[Stored items from a collection]
*** Begin section ***

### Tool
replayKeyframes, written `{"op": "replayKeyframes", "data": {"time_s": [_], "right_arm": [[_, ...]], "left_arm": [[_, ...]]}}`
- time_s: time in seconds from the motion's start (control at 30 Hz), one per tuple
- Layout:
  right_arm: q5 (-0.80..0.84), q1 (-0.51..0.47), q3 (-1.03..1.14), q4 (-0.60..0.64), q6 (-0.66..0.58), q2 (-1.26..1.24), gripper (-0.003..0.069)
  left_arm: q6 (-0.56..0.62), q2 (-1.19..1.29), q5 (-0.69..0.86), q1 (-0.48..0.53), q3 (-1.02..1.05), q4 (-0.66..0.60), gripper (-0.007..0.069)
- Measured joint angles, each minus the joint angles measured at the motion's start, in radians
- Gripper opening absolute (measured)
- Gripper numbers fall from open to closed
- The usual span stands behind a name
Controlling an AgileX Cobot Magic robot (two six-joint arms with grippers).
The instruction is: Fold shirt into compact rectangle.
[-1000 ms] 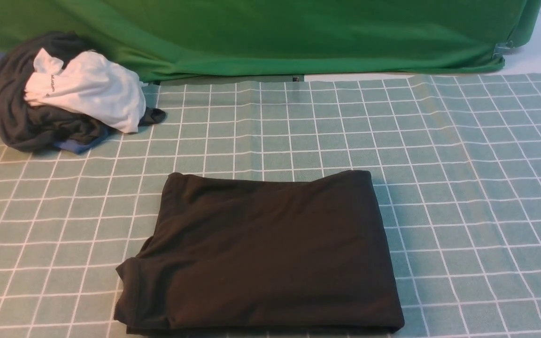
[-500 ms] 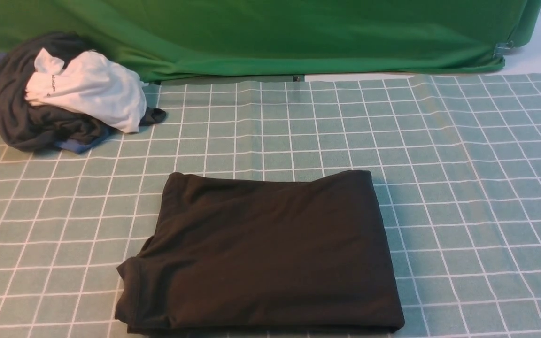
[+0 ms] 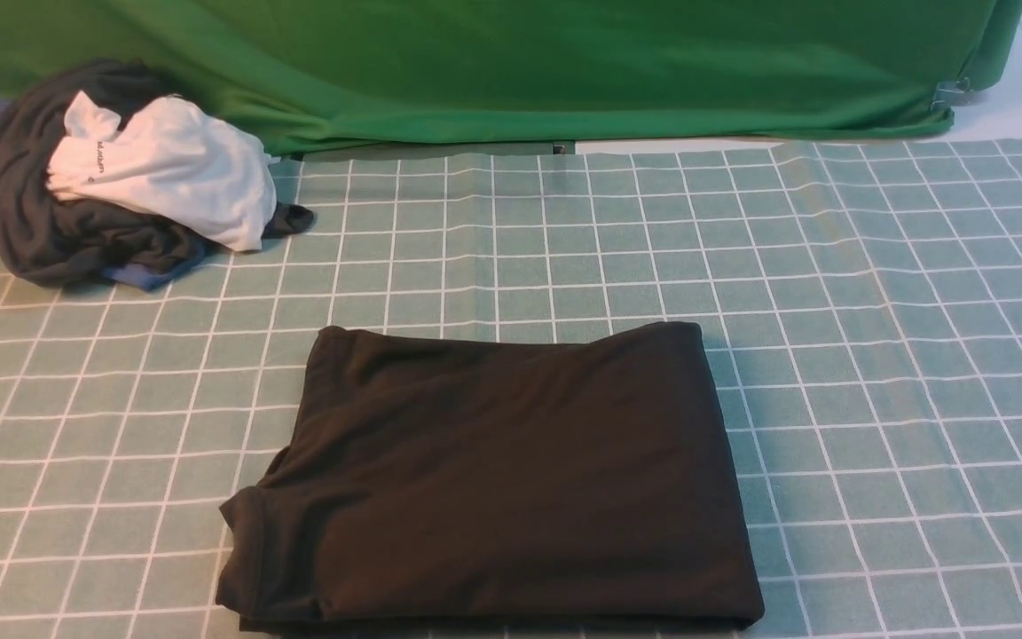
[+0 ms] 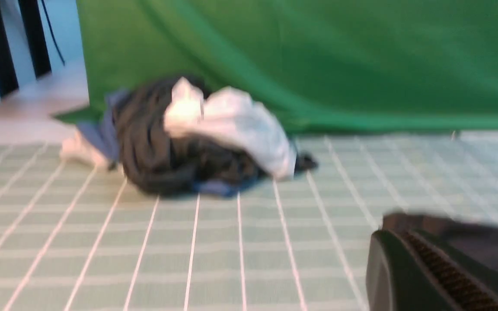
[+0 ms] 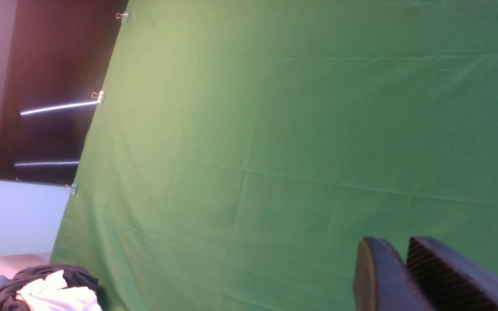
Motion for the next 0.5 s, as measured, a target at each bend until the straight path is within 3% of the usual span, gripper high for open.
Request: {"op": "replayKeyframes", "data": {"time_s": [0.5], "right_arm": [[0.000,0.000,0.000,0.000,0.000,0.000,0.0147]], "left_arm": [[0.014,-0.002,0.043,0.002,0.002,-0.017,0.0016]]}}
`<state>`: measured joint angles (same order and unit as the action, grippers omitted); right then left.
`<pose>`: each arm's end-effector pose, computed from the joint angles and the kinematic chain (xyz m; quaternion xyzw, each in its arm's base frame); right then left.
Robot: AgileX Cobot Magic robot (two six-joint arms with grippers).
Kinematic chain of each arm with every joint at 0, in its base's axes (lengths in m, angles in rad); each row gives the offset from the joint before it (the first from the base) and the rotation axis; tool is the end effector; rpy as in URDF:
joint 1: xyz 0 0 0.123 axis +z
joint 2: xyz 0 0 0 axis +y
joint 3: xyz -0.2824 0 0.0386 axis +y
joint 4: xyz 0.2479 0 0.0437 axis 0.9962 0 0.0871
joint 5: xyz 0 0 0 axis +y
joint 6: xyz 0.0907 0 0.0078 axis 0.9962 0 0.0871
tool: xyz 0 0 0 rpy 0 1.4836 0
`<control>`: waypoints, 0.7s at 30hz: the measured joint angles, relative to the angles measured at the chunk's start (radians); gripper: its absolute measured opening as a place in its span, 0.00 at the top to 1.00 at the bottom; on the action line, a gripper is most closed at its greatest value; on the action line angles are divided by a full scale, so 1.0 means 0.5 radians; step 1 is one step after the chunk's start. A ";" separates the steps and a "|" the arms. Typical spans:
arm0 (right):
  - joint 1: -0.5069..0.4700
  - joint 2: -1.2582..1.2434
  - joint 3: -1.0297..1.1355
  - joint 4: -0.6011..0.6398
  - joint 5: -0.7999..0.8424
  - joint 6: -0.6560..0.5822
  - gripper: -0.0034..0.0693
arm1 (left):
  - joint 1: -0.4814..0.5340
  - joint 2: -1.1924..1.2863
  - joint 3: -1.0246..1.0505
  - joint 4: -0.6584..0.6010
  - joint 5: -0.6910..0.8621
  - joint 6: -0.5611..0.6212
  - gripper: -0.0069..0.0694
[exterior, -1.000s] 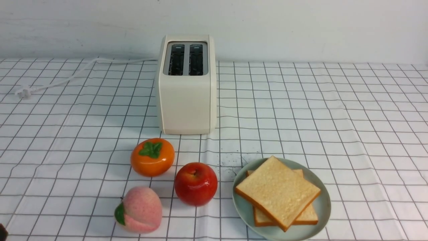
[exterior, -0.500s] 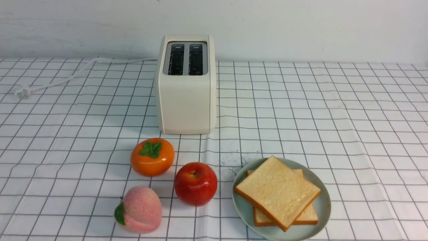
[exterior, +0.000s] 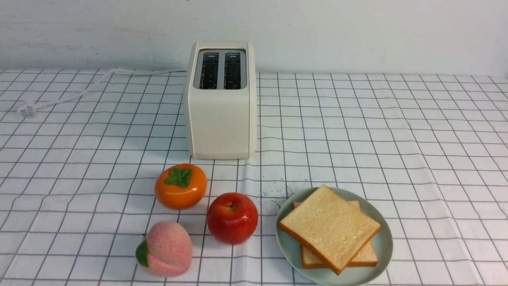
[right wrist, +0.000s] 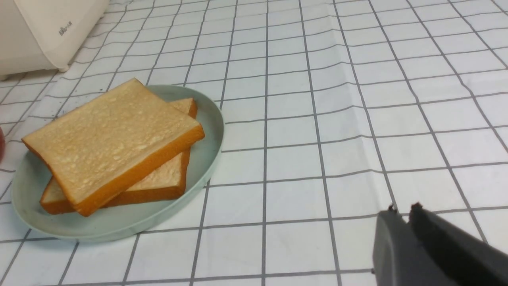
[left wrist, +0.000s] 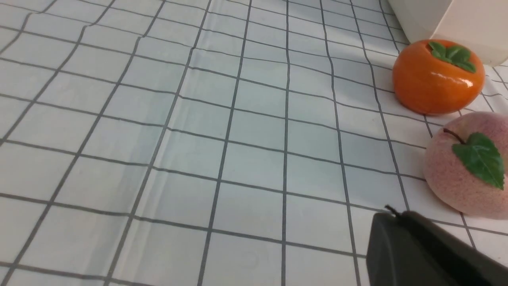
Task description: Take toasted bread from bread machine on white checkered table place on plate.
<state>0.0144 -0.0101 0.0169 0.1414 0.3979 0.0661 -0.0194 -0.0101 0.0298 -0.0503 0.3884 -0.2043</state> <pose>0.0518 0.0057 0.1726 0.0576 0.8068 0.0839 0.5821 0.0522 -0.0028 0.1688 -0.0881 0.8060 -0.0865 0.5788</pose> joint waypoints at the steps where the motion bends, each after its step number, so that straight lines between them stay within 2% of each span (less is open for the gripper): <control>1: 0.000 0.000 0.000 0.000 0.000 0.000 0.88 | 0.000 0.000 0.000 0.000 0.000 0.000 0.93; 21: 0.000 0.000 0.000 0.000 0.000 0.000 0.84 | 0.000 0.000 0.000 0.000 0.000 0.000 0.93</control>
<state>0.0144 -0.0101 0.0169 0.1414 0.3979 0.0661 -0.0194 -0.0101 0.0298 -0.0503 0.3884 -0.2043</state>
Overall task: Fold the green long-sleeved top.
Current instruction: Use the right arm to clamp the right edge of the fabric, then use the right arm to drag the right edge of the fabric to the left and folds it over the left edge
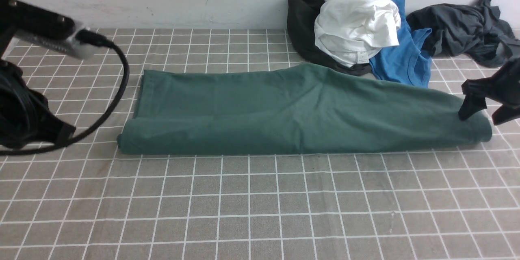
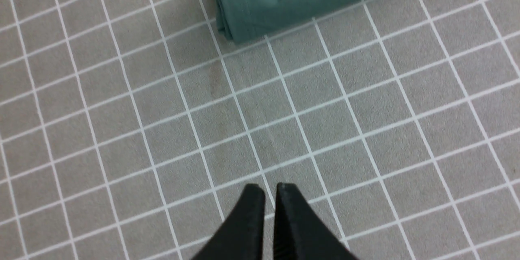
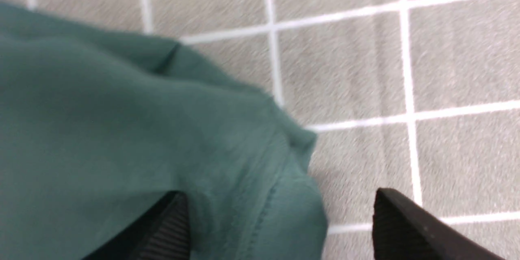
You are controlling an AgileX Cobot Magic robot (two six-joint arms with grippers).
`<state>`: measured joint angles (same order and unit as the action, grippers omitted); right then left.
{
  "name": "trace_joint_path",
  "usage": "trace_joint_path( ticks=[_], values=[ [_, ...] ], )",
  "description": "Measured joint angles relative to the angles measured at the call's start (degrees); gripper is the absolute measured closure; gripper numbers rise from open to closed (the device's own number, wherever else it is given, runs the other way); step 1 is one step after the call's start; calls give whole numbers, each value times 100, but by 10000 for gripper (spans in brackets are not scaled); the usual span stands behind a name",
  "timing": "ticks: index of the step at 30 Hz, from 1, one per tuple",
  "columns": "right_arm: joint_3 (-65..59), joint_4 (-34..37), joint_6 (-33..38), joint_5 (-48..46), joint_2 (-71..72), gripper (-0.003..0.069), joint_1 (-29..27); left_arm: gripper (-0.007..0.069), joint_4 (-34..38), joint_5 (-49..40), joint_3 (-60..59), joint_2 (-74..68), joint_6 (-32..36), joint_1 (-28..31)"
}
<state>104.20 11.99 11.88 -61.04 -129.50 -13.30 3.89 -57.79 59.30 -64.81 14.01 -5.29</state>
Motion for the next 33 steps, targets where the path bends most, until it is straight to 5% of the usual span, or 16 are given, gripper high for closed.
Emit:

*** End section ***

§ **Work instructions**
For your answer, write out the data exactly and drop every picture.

§ **Task output**
### Tool
replayKeyframes, written `{"op": "replayKeyframes", "data": {"time_s": [_], "right_arm": [[_, ...]], "left_arm": [[_, ...]]}}`
- time_s: time in seconds from the motion's start (control at 30 Hz), one per tuple
- Layout:
  right_arm: q5 (-0.80..0.84), q1 (-0.51..0.47), q3 (-1.03..1.14), q4 (-0.60..0.64), q6 (-0.66..0.58), q2 (-1.26..1.24), gripper (-0.003..0.069)
  left_arm: q6 (-0.56..0.62), q2 (-1.19..1.29), q5 (-0.69..0.86), q1 (-0.48..0.53), q3 (-1.02..1.05), q4 (-0.66..0.60), gripper (-0.007..0.069)
- Measured joint angles, each minus the joint angles measured at the motion's start, in radians
- Gripper opening absolute (measured)
- Gripper numbers fall from open to closed
- The usual span stands behind a name
Controlling an AgileX Cobot Magic robot (two six-joint arms with grippers).
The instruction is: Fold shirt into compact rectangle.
[-1000 ms] 
[-500 ms] 
[+0 ms] 
[+0 ms] 
[+0 ms] 
Motion for the next 0.5 s, as measured, a target at each bend until the straight path is within 3% of the usual span, gripper high for open.
Request: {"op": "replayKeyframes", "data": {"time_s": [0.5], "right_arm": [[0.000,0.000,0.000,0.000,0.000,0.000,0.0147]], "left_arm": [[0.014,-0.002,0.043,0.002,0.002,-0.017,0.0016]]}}
`<state>`: measured joint angles (same order and unit as the action, grippers omitted); right then left.
`<pose>`: each arm's end-effector pose, computed from the joint angles and the kinematic chain (xyz m; quaternion xyzw, each in its arm's base frame); right then left.
Robot: AgileX Cobot Magic robot (two six-joint arms with grippers).
Kinematic chain of each arm with every joint at 0, in its base's axes (lengths in m, angles in rad); each row gives the offset from the joint before it (the first from the base) and the rotation axis; tool is the end effector; rpy as in URDF:
joint 1: xyz 0 0 0.123 axis +z
joint 2: xyz 0 0 0 axis +y
joint 3: xyz -0.2824 0 0.0386 axis +y
joint 4: xyz 0.2479 0 0.0437 axis 0.9962 0 0.0871
joint 5: xyz 0 0 0 axis +y
joint 6: xyz 0.0907 0 0.0078 axis 0.9962 0 0.0871
tool: xyz 0 0 0 rpy 0 1.4836 0
`<control>`: waypoints, 0.7s at 30hz: the measured joint angles, relative to the angles measured at the chunk's start (radians); gripper: its absolute measured opening as a place in its span, 0.00 at the top to 1.00 at the bottom; on the action line, a gripper is most closed at its greatest value; on the action line angles are divided by a full scale, so 1.0 means 0.5 radians; step 1 is one step after the chunk's start. A ";" separates the steps and a "|" the arms. Typical spans:
arm0 (right):
  - joint 1: -0.5069..0.4700
  - joint 2: -1.2582..1.2434
  - joint 3: -1.0297..1.1355
  - joint 4: -0.6011..0.6398
  - joint 5: -0.7999..0.8424
  - joint 6: -0.6560..0.5822
  - gripper: -0.0034..0.0693
arm1 (left):
  - joint 1: -0.4814..0.5340
  - joint 2: -1.1924..1.2863
  - joint 3: -1.0246..1.0505
  - joint 4: -0.6584..0.6010
  - joint 5: -0.6910..0.8621
  - joint 6: -0.5611..0.6212
  - gripper: -0.0069..0.0694
[exterior, -1.000s] 
[exterior, -0.500s] 
[exterior, +0.000s] 
[right wrist, +0.000s] 
[left wrist, +0.000s] 
Task description: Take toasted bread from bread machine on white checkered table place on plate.
<state>0.0144 -0.0101 0.0169 0.1414 0.3979 0.0661 -0.0194 -0.0101 0.0298 -0.0503 0.3884 -0.2043</state> <pose>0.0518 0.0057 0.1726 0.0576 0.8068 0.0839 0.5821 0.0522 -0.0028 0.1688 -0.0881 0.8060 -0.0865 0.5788</pose> joint waypoints at the steps where the motion bends, each after its step number, so that straight lines between them stay within 2% of each span (less is open for the gripper): <control>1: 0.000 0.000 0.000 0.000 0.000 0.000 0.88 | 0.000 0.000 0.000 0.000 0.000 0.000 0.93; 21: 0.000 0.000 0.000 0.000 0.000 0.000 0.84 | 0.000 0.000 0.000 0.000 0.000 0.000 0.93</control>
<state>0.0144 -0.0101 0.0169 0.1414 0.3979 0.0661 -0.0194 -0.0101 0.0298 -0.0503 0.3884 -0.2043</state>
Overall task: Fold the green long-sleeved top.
Current instruction: Use the right arm to clamp the right edge of the fabric, then use the right arm to drag the right edge of the fabric to the left and folds it over the left edge
You are controlling an AgileX Cobot Magic robot (two six-joint arms with grippers).
`<state>`: measured joint angles (same order and unit as the action, grippers omitted); right then left.
{
  "name": "trace_joint_path",
  "usage": "trace_joint_path( ticks=[_], values=[ [_, ...] ], )",
  "description": "Measured joint angles relative to the angles measured at the call's start (degrees); gripper is the absolute measured closure; gripper numbers rise from open to closed (the device's own number, wherever else it is given, runs the other way); step 1 is one step after the call's start; calls give whole numbers, each value times 100, but by 10000 for gripper (spans in brackets are not scaled); the usual span stands behind a name",
  "timing": "ticks: index of the step at 30 Hz, from 1, one per tuple",
  "columns": "right_arm: joint_3 (-65..59), joint_4 (-34..37), joint_6 (-33..38), joint_5 (-48..46), joint_2 (-71..72), gripper (-0.003..0.069), joint_1 (-29..27); left_arm: gripper (-0.007..0.069), joint_4 (-34..38), joint_5 (-49..40), joint_3 (-60..59), joint_2 (-74..68), joint_6 (-32..36), joint_1 (-28..31)"
}
<state>104.20 11.99 11.88 -61.04 -129.50 -13.30 3.89 -57.79 59.30 -64.81 14.01 -5.29</state>
Motion for the next 33 steps, targets where the path bends most, until it is straight to 5% of the usual span, or 16 are given, gripper high for closed.
Emit:

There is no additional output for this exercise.